PROBLEM REQUIREMENTS =>
For the listing below, the answer is an exact retyping of the lines from the one with "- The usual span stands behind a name" through the one with "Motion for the", both included, without pictures.

RECORDED INFORMATION =>
*** Begin section ***

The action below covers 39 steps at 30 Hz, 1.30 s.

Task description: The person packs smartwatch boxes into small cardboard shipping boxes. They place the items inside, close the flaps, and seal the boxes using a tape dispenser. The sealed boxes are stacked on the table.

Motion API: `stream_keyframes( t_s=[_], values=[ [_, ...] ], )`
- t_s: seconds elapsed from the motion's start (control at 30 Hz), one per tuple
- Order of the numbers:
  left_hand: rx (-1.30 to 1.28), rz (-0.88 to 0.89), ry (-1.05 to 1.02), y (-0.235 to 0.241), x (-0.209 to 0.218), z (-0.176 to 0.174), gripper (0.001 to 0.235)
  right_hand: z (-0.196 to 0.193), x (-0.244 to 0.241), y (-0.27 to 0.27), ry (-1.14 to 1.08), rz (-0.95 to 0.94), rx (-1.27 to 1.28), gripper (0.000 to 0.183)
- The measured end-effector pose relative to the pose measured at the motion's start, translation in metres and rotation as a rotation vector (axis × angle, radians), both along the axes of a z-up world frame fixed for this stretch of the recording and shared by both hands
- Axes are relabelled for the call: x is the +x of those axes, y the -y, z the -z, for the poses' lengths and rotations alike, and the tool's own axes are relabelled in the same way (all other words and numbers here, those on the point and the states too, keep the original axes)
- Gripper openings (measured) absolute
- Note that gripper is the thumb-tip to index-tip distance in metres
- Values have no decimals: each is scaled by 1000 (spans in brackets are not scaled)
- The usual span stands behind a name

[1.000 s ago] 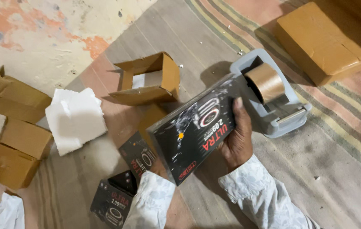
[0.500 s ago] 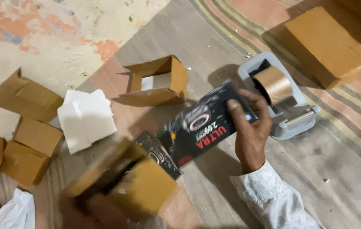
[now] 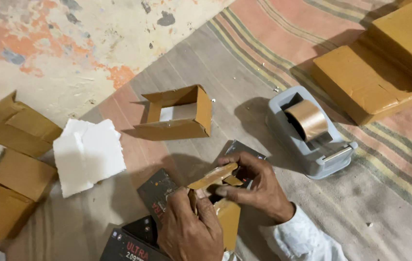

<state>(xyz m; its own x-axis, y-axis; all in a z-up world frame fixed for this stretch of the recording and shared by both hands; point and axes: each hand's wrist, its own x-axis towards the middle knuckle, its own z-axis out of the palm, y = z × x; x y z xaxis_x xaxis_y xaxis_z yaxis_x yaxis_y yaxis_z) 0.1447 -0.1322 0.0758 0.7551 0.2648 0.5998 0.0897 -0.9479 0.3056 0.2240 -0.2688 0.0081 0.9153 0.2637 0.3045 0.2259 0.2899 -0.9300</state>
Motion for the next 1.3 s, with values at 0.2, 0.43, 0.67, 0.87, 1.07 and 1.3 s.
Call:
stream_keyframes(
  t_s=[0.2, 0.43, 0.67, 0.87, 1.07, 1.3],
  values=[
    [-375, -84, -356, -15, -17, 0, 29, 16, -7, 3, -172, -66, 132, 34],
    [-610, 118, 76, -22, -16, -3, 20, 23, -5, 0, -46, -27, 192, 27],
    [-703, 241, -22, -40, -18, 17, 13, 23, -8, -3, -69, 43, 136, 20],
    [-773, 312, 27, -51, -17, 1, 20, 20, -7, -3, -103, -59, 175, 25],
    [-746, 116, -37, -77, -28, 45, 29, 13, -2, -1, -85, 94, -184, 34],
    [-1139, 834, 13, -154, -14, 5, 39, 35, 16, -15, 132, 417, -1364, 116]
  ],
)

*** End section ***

ANSWER BELOW =>
- The usual span stands behind a name

[1.000 s ago] 
[0.500 s ago] 
[now] 

<state>(xyz m; its own x-axis, y-axis; all in a z-up world frame fixed for this stretch of the recording and shared by both hands; point and axes: each hand's wrist, its own x-axis towards the middle knuckle, its own z-axis out of the palm, y = z × x; x y z xaxis_x xaxis_y xaxis_z yaxis_x yaxis_y yaxis_z) 0.1447 -0.1322 0.0758 0.7551 0.2648 0.5998 0.0897 -0.9479 0.3056 0.2240 -0.2688 0.0081 0.9153 0.2637 0.3045 0.2259 0.2899 -0.9300</state>
Motion for the next 1.3 s, with values at 0.2, 0.43, 0.67, 0.87, 1.07 and 1.3 s.

No further output will be produced for this exercise.